UCSF

Computational approaches offer substantial ability to improve annotation and interpretation of a range of genomic datasets collected with the advent of next generation sequencing technologies, providing an avenue to further understand the impact of changes in genomic data which might contribute to disease. Decoding the genome using deep learning is a promising approach to identify the most important sequence motifs in predicting functional genomic outcomes. In the first part of this work, we develop a search algorithm for deep learning architectures that finds models which succeed at using only RNA expression data to predict gene regulatory structure, learn human-interpretable visualizations of key sequence motifs, and surpass state-of-the-art results on benchmark genomics challenges.
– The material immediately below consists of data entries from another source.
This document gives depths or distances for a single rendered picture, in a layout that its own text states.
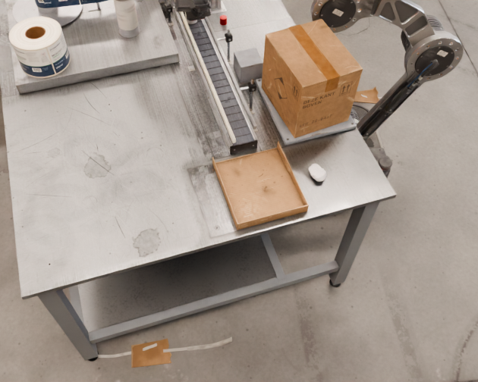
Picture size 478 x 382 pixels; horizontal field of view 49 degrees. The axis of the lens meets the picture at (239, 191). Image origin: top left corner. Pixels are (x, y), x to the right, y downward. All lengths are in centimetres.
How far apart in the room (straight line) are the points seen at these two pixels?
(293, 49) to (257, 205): 58
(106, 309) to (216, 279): 49
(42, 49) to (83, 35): 30
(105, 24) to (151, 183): 87
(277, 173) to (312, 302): 88
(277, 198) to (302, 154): 23
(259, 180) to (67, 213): 69
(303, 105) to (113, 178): 73
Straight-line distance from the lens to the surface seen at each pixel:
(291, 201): 187
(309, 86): 184
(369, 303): 267
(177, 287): 238
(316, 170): 193
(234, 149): 197
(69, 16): 256
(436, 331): 272
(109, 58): 233
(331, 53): 198
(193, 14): 232
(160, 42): 237
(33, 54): 223
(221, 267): 241
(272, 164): 196
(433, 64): 242
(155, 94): 221
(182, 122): 210
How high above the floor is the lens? 239
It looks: 55 degrees down
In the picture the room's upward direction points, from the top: 2 degrees clockwise
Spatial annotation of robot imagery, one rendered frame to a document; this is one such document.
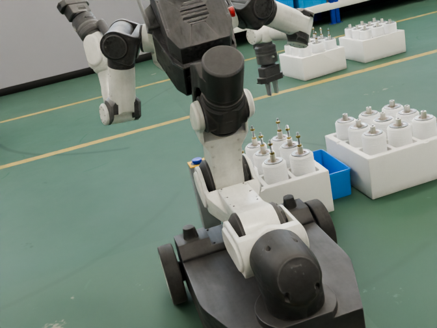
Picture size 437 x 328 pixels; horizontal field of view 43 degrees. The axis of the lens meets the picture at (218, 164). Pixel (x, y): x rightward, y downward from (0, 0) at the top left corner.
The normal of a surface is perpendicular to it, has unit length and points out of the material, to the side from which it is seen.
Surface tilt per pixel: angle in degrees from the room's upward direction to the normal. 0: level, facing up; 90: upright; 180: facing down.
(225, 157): 115
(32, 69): 90
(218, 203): 30
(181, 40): 53
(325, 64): 90
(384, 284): 0
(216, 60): 38
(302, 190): 90
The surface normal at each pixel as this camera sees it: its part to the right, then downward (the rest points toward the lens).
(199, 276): -0.20, -0.92
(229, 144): 0.31, 0.66
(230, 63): -0.01, -0.54
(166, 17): 0.04, -0.31
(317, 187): 0.23, 0.30
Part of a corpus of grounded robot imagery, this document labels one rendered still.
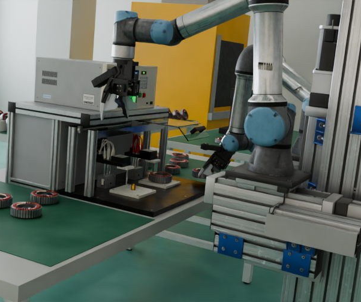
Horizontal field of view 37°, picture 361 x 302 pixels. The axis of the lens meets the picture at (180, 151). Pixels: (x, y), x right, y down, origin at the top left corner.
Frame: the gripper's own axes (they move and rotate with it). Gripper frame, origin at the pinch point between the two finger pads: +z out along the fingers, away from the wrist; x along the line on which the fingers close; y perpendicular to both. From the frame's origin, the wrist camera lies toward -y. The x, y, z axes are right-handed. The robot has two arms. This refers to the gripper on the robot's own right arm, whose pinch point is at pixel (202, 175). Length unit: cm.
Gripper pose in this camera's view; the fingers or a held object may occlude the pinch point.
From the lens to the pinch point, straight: 274.7
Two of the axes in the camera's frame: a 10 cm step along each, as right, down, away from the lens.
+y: 7.3, 5.9, -3.3
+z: -4.9, 8.0, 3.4
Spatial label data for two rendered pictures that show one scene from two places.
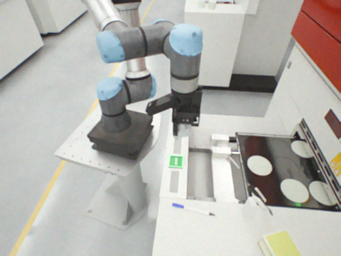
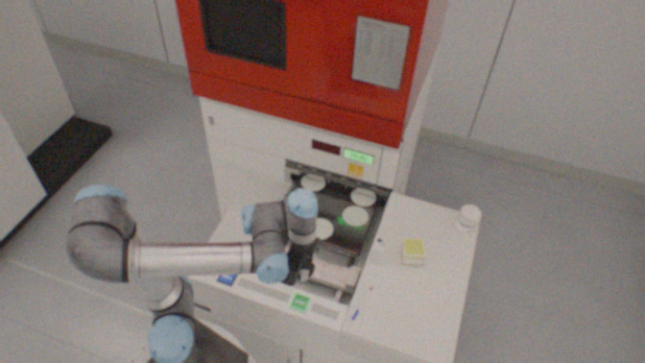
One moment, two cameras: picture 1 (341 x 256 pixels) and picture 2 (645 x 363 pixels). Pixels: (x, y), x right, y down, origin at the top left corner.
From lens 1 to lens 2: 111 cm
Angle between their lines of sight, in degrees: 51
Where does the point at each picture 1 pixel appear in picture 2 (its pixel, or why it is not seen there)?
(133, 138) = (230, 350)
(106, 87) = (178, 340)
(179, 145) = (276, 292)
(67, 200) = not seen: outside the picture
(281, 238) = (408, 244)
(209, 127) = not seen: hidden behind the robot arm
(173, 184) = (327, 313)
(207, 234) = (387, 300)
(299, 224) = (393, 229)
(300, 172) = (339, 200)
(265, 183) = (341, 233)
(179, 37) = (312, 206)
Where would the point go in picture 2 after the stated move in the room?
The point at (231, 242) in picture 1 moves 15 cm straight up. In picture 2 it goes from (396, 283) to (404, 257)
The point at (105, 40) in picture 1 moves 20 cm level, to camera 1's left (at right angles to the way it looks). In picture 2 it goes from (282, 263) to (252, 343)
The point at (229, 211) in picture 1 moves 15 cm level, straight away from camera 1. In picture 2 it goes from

We also develop a computational tool, demuxlet, for droplet-based single-cell RNA-sequencing (dscRNA-seq) that harnesses natural genetic variation to determine the sample identity of each cell and detect droplets containing two cells. These capabilities enable multiplexed dscRNA-seq experiments in which cells from unrelated individuals are pooled and captured at higher throughput than in standard workflows. Using simulated data, we show that 50 SNPs per cell are sufficient to assign 97% of singlets and identify 92% of doublets in pools of up to 64 individuals. Given genotyping data for each of 8 pooled samples, demuxlet correctly recovers the sample identity of >99% of singlets and identifies doublets at rates consistent with previous estimates. We apply demuxlet to assess cell type-specific changes in gene expression in 8 pooled lupus patient samples treated with IFN- and perform eQTL analysis on 23 pooled samples.